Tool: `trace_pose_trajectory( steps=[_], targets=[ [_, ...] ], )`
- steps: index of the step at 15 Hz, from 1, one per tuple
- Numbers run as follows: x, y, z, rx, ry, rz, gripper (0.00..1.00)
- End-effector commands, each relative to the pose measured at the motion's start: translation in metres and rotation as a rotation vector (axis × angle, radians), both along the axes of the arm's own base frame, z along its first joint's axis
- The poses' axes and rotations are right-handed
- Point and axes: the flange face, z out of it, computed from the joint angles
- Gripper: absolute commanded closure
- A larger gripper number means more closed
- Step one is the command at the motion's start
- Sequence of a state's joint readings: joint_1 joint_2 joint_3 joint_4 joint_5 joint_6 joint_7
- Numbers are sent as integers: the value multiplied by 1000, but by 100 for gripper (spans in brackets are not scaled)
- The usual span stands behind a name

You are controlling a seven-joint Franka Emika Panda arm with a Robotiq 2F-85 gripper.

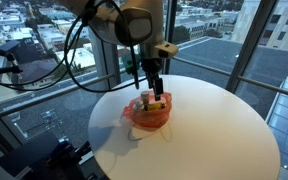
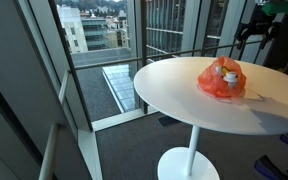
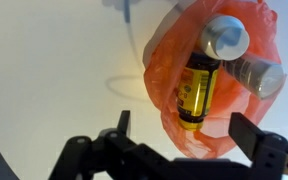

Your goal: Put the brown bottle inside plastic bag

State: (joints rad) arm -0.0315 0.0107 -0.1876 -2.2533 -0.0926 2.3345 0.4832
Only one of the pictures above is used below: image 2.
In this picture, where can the white building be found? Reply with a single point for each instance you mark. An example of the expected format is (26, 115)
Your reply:
(72, 30)

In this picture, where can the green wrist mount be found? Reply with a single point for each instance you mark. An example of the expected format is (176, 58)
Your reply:
(284, 6)

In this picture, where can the black slanted window frame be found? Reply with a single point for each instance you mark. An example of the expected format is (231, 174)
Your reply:
(70, 63)

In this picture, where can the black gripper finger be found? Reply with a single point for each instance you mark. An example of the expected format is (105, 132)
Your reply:
(266, 38)
(241, 35)

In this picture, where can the dark floor vent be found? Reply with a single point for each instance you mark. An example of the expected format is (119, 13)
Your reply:
(168, 120)

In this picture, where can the orange plastic bag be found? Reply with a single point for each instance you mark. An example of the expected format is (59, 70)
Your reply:
(209, 83)

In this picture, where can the dark metal balcony railing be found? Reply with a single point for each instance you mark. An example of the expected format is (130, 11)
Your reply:
(117, 61)

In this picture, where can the large blue black foot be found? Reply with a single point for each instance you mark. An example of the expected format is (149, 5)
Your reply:
(269, 168)

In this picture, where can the green glass building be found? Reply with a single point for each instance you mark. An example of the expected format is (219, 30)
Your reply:
(95, 33)

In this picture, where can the dark vertical window mullion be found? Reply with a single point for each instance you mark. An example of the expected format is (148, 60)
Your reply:
(144, 33)

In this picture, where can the glass skylight roof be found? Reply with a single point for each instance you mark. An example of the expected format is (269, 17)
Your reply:
(122, 86)

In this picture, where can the white table pedestal base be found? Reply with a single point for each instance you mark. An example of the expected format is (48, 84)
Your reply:
(192, 146)

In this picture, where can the white handrail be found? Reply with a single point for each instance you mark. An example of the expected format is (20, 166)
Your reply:
(49, 153)

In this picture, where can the white capped clear bottle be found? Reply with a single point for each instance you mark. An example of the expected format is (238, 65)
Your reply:
(230, 76)

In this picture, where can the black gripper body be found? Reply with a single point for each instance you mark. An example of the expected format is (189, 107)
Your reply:
(262, 21)

# # # # # # #

WORK TASK: Search the records above for the string "Numbers". Copy every line that contains it.

OUTPUT FOR THIS EXERCISE:
- Numbers run as follows: x, y, z, rx, ry, rz, gripper (0.00..1.00)
- Numbers are sent as integers: the value multiplied by 1000, but by 100 for gripper (spans in brackets are not scaled)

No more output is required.